Notes: I'm finding it very hard to believe I wrote this-- I hated "The Q and the Grey" with a passion, and I hated Suzy-Q. Recently, however, I realized that the main reason I hated the character was, a, she was introduced in an unbelievably stupid episode, and b, in fanfic she is never used for anything other than a foil for Q, usually to be jealous of Picard or Janeway or some stupid thing, with no life of her own-- except in some f/f smutfics where she still has no real personality of her own because it's a PWP and no one gets character development in those.

So I started thinking, how can I redeem the character?
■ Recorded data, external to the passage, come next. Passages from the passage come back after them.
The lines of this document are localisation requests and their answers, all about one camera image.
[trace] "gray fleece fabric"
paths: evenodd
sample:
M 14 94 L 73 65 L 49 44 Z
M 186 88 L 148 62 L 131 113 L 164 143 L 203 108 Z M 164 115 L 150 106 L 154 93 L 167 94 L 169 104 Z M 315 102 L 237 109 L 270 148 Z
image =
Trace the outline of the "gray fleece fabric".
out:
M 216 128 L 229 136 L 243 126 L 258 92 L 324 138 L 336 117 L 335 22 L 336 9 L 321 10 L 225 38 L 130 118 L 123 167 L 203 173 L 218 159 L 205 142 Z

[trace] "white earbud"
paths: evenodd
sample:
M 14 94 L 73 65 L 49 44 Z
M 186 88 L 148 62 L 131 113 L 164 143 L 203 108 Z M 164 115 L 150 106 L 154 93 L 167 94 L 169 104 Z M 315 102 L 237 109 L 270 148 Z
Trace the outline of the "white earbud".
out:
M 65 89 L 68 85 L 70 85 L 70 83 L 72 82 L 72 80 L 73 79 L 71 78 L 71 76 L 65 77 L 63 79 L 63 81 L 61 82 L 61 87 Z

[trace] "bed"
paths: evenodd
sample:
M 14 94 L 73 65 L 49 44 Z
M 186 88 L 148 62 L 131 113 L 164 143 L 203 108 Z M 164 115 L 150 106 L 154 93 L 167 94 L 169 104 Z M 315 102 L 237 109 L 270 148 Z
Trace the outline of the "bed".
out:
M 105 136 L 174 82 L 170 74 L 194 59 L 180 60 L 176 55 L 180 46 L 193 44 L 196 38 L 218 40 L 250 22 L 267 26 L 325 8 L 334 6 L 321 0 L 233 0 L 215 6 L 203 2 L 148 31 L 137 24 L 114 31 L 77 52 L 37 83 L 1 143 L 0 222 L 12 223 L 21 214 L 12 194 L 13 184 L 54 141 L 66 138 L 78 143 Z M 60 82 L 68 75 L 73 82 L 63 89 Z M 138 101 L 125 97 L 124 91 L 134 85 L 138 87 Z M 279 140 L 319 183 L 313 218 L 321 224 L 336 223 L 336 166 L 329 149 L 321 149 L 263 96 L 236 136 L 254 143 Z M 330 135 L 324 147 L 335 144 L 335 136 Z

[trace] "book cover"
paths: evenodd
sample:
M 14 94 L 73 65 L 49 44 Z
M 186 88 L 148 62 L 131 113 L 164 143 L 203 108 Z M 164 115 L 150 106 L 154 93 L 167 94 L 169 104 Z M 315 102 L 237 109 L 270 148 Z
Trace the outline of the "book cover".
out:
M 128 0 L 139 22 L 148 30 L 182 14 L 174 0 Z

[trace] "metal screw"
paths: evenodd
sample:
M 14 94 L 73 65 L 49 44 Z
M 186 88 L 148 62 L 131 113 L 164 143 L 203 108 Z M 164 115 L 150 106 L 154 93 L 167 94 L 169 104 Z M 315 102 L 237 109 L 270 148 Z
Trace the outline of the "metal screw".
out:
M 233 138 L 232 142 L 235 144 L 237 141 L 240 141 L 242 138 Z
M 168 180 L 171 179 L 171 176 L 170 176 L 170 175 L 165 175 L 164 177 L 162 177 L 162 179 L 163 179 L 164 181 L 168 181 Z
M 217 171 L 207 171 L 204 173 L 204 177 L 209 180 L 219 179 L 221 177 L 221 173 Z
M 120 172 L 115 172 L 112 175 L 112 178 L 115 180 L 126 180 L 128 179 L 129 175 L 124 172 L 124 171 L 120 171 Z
And somehow I crossed one throwaway line, intended as an in-joke aimed at the viewers, with an idea I'd had for explaining Klingon lack of headbumps in the TOS era, and got a vision of a character who has her own interests and her own personality outside of Q...and from that vision I could see a way to redeem some of the stupidities of Q and Grey and create a depressing story at the same time. :-)

Mistress of War

Call me Morrigan, call me Brunhilde, call me Kali, call me Pallas Athena. Call me K'Chehya, call me T'Akash, call me Shassas. I am the goddess of war, proud and passionate and deadly.

Call me Oppenheimer, call me Jetrel, call me Stavok. I am the maker of doomsday.

My son is a failed messiah, my lover the rebel has become the establishment. And I who won the war am hated, driven away from my own people, while he basks in the glory of the victory I won him.

I hate him.

I hate our child.

Be careful what you wish for, goes the saying. You might get it.


I have always loved war.

Why? There are so many reasons. It's so passionate, so alive in the midst of all that death. Mortals making war are connected to themselves, to their surroundings, to their comrades and to their enemies in such a profound way, that hardly ever applies in their petty little lives otherwise. And the qualities they show during war are so contradictory. So brave, so brutal. Such love of life and yet such valor in willingness to die for their cause, or for their comrades.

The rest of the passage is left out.